「おはよう、花りんちゃん!」
「休田静ちゃん、おはよう」

 朝、登校して教室に入る。
 すると休田静ちゃんが、あいさつをしてくれた。

 休田静ちゃん。
 カラスの妖怪――カーくんを助けた心優しい女の子。

「今日の宿題やってきた? むずかしかったよね~」
「休田静ちゃんも、そう思った? わたしも同じことを……」

「……」
「えっと、あの……?」

 休田静ちゃんは、わたしを見て何も言わなくなった。

 あれ?
 わたし……何か言っちゃったかな!?

 だけど心配するわたしをよそに、休田静ちゃんは「ぷは!」と、可愛い笑顔を浮かべる。

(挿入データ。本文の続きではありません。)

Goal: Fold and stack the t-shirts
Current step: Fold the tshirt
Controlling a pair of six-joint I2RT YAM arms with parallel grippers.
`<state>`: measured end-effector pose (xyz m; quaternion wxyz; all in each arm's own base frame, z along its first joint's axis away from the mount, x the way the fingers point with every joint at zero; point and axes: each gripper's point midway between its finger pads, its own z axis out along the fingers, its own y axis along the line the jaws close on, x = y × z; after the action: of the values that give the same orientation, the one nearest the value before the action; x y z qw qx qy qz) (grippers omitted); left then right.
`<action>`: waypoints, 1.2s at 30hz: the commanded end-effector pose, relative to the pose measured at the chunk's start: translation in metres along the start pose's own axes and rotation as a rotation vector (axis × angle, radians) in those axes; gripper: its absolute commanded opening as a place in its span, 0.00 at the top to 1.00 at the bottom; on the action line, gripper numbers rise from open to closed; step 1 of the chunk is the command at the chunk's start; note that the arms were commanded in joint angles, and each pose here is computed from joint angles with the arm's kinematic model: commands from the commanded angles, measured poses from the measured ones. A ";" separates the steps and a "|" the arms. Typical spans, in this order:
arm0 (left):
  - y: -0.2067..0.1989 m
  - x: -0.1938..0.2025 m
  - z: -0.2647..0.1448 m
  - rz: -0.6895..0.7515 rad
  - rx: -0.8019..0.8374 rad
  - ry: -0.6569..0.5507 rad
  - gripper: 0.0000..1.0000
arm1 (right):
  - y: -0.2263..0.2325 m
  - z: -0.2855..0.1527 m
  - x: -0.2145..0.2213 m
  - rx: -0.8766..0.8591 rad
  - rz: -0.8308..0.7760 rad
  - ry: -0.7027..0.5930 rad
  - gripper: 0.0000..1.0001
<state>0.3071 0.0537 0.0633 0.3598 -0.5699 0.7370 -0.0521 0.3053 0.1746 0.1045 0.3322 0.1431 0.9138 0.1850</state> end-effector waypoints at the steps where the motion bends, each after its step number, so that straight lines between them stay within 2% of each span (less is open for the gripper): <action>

「花りんちゃん、なんでわたしの事をフルネームで呼ぶの? 聞いてたら、もう可笑しくて!」
「え、あ……ごめんね。クセで」

 ぺこりと頭を下げる。
 すると休田静ちゃんは髪が乱れることを気にせず、思い切り首を振った。

「ちがうの、怒ってるんじゃないんだよ? 花りんちゃんさえ良ければなんだけど、静って呼んでほしいの!」
「静、ちゃん……?」
「そう!」

 休田静ちゃん、じゃなくて。
 静ちゃん――

 声に出すと、一気に距離が縮まった気がする。
 はずかしくなって、ポポポと顔が赤くなった。